EXERCISE BRIEF: Word for word, transcribe all the entries shown below.

Source data:
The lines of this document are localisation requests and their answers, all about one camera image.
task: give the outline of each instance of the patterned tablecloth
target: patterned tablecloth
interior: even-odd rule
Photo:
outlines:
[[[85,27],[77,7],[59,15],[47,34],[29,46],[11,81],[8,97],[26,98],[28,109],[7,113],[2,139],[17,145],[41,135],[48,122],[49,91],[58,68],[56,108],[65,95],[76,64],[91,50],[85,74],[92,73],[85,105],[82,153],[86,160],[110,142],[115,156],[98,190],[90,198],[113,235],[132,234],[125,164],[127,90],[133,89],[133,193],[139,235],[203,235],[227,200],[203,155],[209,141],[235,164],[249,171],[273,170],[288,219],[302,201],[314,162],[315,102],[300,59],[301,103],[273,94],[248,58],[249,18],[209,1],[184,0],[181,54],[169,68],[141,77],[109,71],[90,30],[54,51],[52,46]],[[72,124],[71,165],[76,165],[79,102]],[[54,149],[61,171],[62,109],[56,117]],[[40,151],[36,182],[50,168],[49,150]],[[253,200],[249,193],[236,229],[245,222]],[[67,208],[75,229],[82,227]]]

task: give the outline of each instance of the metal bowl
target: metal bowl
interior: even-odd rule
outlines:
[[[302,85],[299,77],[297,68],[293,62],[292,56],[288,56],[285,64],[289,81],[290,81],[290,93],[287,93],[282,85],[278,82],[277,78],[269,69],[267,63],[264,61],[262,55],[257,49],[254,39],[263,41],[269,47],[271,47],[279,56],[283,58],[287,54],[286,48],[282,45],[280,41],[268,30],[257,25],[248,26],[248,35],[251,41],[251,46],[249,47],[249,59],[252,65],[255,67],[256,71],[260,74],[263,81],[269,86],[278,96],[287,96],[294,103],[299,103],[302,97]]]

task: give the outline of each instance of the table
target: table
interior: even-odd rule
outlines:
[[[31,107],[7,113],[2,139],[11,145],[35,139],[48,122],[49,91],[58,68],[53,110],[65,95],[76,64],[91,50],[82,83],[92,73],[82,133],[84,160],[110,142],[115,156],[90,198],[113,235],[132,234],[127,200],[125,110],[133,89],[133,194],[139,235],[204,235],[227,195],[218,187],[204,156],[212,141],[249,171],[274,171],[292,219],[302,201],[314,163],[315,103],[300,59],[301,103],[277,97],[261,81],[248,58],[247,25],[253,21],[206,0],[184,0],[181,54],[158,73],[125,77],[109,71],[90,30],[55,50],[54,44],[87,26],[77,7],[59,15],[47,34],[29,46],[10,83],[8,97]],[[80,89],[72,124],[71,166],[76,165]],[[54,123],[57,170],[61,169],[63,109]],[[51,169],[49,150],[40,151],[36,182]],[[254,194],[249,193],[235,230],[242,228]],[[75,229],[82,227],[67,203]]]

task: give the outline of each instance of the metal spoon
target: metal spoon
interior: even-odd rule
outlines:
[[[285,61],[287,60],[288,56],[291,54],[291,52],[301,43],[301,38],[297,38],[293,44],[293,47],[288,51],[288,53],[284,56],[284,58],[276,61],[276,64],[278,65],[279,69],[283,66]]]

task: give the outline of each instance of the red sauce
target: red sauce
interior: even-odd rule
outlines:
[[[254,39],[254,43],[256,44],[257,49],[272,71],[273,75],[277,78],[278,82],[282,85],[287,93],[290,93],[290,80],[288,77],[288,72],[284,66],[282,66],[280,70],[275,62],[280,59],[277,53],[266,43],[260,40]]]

ANSWER SPACE:
The lines of this document are localisation requests and their answers, all about one camera image.
task: give the outline of each instance of the patterned tablecloth
target: patterned tablecloth
interior: even-odd rule
Photo:
outlines:
[[[85,27],[77,7],[59,15],[47,34],[29,46],[11,81],[8,97],[26,98],[28,109],[7,113],[2,139],[17,145],[41,135],[48,122],[49,91],[58,68],[56,108],[65,95],[76,64],[91,50],[85,74],[92,73],[85,105],[82,153],[86,160],[110,142],[115,156],[98,190],[90,198],[113,235],[132,234],[125,164],[127,90],[133,89],[133,193],[139,235],[203,235],[227,200],[203,155],[209,141],[235,164],[249,171],[273,170],[288,219],[302,201],[314,162],[315,102],[300,59],[301,103],[273,94],[248,58],[249,18],[209,1],[184,0],[181,54],[169,68],[141,77],[109,71],[90,30],[54,51],[52,46]],[[72,124],[71,165],[76,165],[79,102]],[[54,149],[61,171],[62,109],[56,117]],[[40,151],[36,182],[50,168],[49,150]],[[253,200],[249,193],[236,229],[245,222]],[[67,208],[75,229],[82,227]]]

task: give the outline of each instance of the metal bowl
target: metal bowl
interior: even-odd rule
outlines:
[[[302,85],[299,77],[297,68],[293,62],[292,56],[288,56],[285,64],[289,81],[290,81],[290,93],[287,93],[282,85],[278,82],[277,78],[269,69],[267,63],[264,61],[262,55],[257,49],[254,39],[263,41],[269,47],[271,47],[279,56],[283,58],[287,54],[286,48],[282,45],[280,41],[268,30],[257,25],[248,26],[248,35],[251,41],[251,46],[249,47],[249,59],[252,65],[255,67],[256,71],[260,74],[263,81],[269,86],[278,96],[287,96],[294,103],[299,103],[302,97]]]

task: give the outline of each instance of the table
target: table
interior: even-odd rule
outlines:
[[[31,107],[7,113],[2,139],[11,145],[35,139],[48,122],[49,91],[58,68],[53,110],[65,95],[76,64],[91,50],[82,83],[92,73],[82,133],[84,160],[110,142],[115,156],[90,198],[113,235],[132,234],[127,200],[125,110],[133,89],[133,194],[139,235],[204,235],[227,195],[218,187],[204,156],[212,141],[249,171],[274,171],[292,219],[302,201],[314,163],[315,103],[300,59],[301,103],[277,97],[261,81],[248,58],[247,25],[253,21],[206,0],[184,0],[181,54],[158,73],[125,77],[109,71],[90,30],[55,50],[54,44],[87,26],[77,7],[59,15],[47,34],[29,46],[10,83],[8,97]],[[80,89],[72,124],[71,166],[76,165]],[[54,123],[57,170],[61,169],[63,109]],[[51,169],[49,150],[40,151],[36,182]],[[254,194],[249,193],[235,230],[242,228]],[[75,229],[82,227],[67,203]]]

task: give the outline of each instance of the metal spoon
target: metal spoon
interior: even-odd rule
outlines:
[[[285,61],[287,60],[288,56],[291,54],[291,52],[301,43],[301,38],[297,38],[293,44],[293,47],[288,51],[288,53],[284,56],[284,58],[276,61],[276,64],[278,65],[279,69],[283,66]]]

task: give the outline of each instance of the red sauce
target: red sauce
interior: even-odd rule
outlines:
[[[254,39],[254,43],[256,44],[257,49],[272,71],[273,75],[277,78],[278,82],[282,85],[287,93],[290,93],[290,80],[288,77],[288,72],[284,66],[282,66],[280,70],[275,62],[280,59],[277,53],[266,43],[260,40]]]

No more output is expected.